→ TASK REQUIREMENTS
Using the data that follows, return exactly the lines from the one that contains "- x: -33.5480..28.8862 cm" through the one that contains "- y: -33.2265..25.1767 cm", ends included.

→ STORED DATA
============================================================
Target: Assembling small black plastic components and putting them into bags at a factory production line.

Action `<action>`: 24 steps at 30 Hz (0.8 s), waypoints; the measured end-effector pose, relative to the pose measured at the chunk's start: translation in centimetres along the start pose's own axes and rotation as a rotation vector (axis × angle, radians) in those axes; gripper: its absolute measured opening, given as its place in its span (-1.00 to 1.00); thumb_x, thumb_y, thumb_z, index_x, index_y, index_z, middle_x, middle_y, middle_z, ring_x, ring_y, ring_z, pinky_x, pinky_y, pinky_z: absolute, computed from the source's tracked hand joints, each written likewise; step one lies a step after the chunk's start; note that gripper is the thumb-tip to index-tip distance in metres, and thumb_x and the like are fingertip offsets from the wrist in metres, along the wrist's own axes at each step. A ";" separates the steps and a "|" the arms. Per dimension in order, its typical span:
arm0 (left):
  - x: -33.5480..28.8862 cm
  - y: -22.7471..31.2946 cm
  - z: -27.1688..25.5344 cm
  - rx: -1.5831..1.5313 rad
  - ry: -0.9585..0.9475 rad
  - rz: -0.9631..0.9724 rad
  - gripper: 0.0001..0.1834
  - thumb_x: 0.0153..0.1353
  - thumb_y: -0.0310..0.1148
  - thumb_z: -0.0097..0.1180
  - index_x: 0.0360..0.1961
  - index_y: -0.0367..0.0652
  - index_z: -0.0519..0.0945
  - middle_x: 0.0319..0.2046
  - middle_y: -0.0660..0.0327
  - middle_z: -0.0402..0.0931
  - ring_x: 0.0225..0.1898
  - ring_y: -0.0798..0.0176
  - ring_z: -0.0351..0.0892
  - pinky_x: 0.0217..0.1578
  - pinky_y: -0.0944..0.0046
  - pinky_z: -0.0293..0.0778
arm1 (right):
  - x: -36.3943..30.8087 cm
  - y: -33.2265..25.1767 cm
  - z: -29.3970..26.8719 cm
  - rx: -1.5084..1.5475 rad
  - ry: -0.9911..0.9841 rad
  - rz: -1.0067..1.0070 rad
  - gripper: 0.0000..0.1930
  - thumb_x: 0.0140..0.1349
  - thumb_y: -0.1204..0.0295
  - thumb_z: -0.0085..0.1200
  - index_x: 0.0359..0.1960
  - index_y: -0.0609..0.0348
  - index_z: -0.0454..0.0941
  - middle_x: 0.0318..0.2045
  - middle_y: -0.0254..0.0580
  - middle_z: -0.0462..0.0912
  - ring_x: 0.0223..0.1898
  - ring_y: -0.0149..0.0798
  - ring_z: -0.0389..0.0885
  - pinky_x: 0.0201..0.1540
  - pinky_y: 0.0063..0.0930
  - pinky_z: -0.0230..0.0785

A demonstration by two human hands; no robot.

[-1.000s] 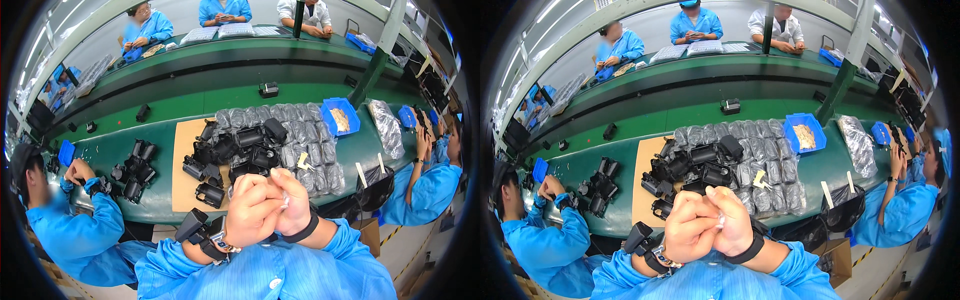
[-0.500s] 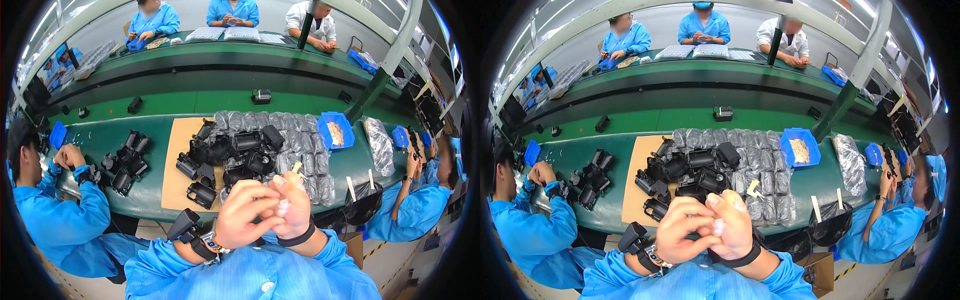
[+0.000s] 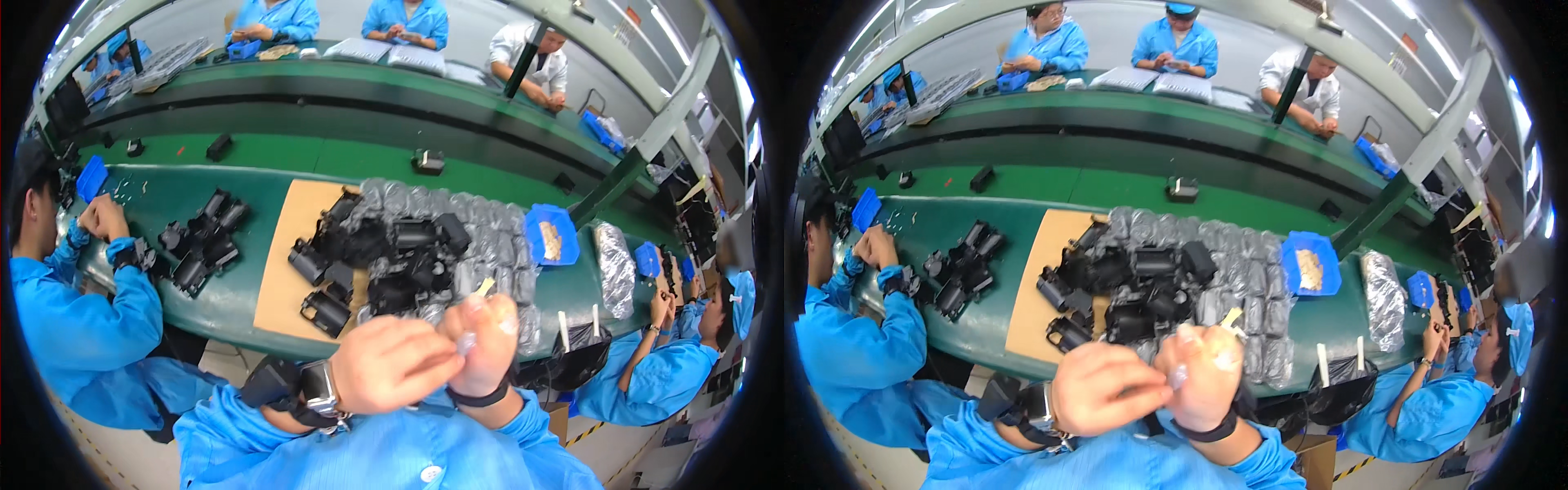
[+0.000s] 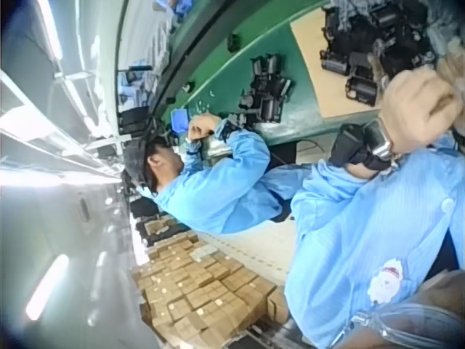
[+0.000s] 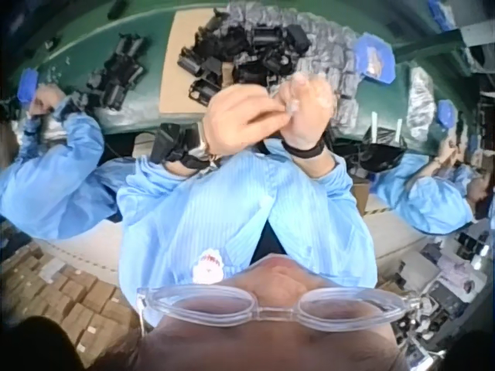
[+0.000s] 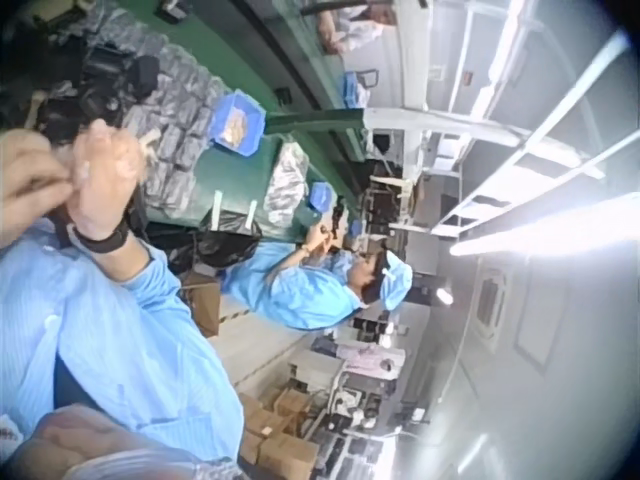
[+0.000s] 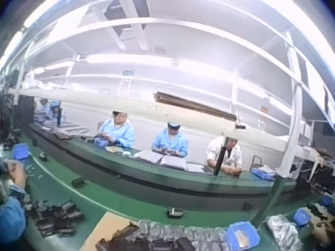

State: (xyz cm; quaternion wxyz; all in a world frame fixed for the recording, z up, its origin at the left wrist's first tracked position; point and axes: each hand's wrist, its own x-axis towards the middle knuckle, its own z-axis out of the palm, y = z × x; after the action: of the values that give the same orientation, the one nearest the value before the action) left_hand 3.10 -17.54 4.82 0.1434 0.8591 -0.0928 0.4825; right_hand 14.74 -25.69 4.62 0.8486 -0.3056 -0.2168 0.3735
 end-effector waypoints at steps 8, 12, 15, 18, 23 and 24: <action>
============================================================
→ WRITTEN REPLY
  - x: -33.5480..28.8862 cm
  - y: -22.7471..31.2946 cm
  - z: -27.1688..25.5344 cm
  - rx: -1.5831..1.5313 rad
  - ry: -0.9585..0.9475 rad
  - rz: -0.9631..0.9724 rad
  - gripper: 0.0001..0.1834
  - thumb_x: 0.0153..0.1353
  - thumb_y: -0.0310..0.1148
  - thumb_z: -0.0097..0.1180
  - index_x: 0.0360..0.1961
  - index_y: -0.0367..0.0652
  - index_z: -0.0519..0.0945
  - middle_x: 0.0319..0.2046
  - middle_y: -0.0660..0.0327
  - middle_z: -0.0402..0.0931
  - ring_x: 0.0225..0.1898
  - ring_y: -0.0798..0.0176
  - ring_z: -0.0351..0.0892
  - pinky_x: 0.0217..0.1578
  - pinky_y: -0.0944..0.0046
  - pinky_z: -0.0293..0.0778
arm1 (right):
  - x: -36.3943..30.8087 cm
  - y: -33.2265..25.1767 cm

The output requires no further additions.